After Eircell was sold to Vodafone in late 2000, Brewer went on to enjoy an international career with the company before finding himself in the Caribbean working at former rival Denis O’Brien’s Digicel international mobile empire.
Time for the individual is a trait that Brewer believes successful entrepreneurs have in common and he believes O’Brien, a figure who has been involved in much controversy in Ireland in recent times, has that quality.
“He has terrific vision. He has terrific drive and a passion to try and deliver things and win the competition. And always again, he has time for the individual and I always respected him and liked him for that.
“Working for Denis, you are part of a very, very enthusiastic team. Therefore, that is encouraging because that’s exactly who I am, passionate about getting there, winning, being there first, making that grow and I admire Denis an awful lot for other businesses he has done that for.”
Brewer’s law: how to win at mobile
Brewer’s time in Ireland made him many friends and contacts and, in this way, he became a useful contact for Enterprise Ireland companies trying to crack the UK market.
Brewer eventually returned to Ireland, where he lives today, and he now advises and mentors mobile start-ups on behalf of Enterprise Ireland.
“Well, I’ve been working with Enterprise Ireland for the last three or four years, both in the UK and here, and trying to expand markets there.
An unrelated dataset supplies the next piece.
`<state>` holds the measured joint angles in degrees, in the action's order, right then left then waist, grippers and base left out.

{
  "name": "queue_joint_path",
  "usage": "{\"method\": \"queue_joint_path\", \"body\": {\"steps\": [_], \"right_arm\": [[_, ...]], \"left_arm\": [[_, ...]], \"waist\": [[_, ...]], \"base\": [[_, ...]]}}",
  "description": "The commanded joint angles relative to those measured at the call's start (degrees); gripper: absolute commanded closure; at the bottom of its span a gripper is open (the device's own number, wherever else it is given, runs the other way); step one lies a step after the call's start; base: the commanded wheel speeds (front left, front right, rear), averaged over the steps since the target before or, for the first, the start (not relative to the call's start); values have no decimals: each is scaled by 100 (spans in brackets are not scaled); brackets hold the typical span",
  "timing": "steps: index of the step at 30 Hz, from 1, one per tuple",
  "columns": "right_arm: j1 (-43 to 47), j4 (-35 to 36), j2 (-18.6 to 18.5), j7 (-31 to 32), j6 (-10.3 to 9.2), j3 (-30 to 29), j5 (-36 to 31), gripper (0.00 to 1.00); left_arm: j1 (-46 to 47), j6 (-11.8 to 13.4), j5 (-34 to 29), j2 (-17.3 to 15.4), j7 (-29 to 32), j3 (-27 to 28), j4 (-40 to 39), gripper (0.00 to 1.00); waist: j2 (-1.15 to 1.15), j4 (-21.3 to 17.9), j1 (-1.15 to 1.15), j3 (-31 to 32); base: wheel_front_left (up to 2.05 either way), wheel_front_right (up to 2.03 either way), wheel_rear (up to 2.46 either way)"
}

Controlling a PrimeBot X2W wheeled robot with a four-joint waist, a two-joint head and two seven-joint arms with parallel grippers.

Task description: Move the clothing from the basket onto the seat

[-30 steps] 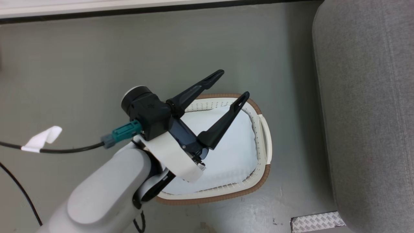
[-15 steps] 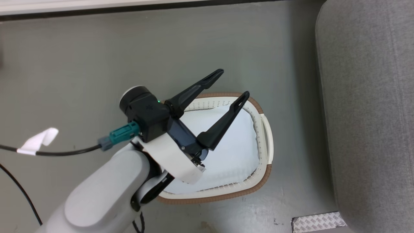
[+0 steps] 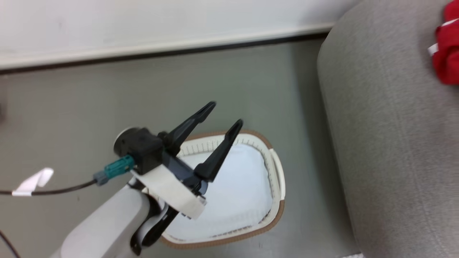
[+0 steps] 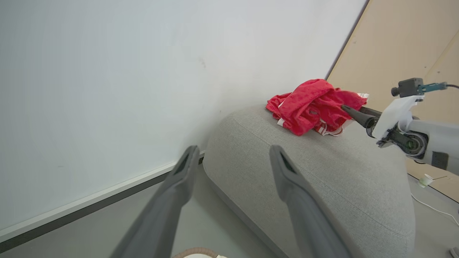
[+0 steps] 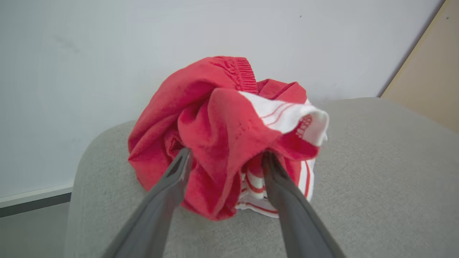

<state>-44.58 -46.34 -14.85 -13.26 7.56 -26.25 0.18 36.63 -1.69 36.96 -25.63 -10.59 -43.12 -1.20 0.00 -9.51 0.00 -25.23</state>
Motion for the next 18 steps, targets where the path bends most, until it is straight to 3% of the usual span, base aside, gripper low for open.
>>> {"method": "queue_joint_path", "body": {"steps": [1,10,18], "right_arm": [[303,138,-14,-67,-14,118,110,0],[1651,1171,138,-159,-14,857,527,0],[2774,2286,260,-176,-14,1221,637,0]], "left_arm": [[-187,48,68,-70,-72,45,66,0],[-1053,343,274,-102,-377,332,426,0],[-1868,531,207,114,-456,832,626,0]], "waist": [[0,-133,0,373],[0,-148,0,1375],[0,187,0,2119]], "base": [[0,0,0],[0,0,0],[0,0,0]]}}
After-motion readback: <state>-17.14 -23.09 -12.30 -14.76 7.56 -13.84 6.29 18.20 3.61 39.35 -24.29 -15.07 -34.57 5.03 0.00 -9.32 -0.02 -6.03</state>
It seemed a natural step to come here and I am pleased to be a mentor and work with the Enterprise Ireland organisation. They want Irish companies to export.
“The technology and the software developments here in Ireland are world class and they deserve a bigger audience. I’m really proud that two of my clients are down at MWC and they both have good products and lots of other good Irish companies being represented.
“I understand that 90,000 to 100,000 people are coming to Barcelona for that exhibition. It’s a great platform for those companies. I remember when I was starting out, even if it was a company like Apple, it was still starting out, unloading the truck yourself and getting it out like that. And I share the passion of the people who are doing those things in Ireland and I want to help them to go forward.”
Brewer is chairman of Imob Media, an Irish start-up that has developed a unique technology that enables high street retailers to use geo-fencing to cleverly engineer customers of brands to enter the store to make a purchase.
“It is about context in terms of the right sort of customer, the relevant customer, the ones that the mobile network operators want to keep. And when they are close to a point of purchase, whether a Three shop or an Audi garage or a Guinness pub, we can deliver digital marketing messages to them at that moment in time to encourage them to purchase the client’s product or the brand’s product.
“This really helps with what I call CVM – customer value management – which is about loyalty of your customers. It cost so much and takes so much effort to win a customer and you’ve got to look after them in this day and age and that’s what Imob Media really does, brings those three together. In fact, what it does, it follows the money.”
Brewer’s law for start-ups is: learn how to sell.
“Have a product which is stable and learn how to sell. And if you can’t do that you might get the first order, but you won’t get lots more, however good the product is.
“Nothing happens in a business until you sell something and that’s what I try to help people to do.”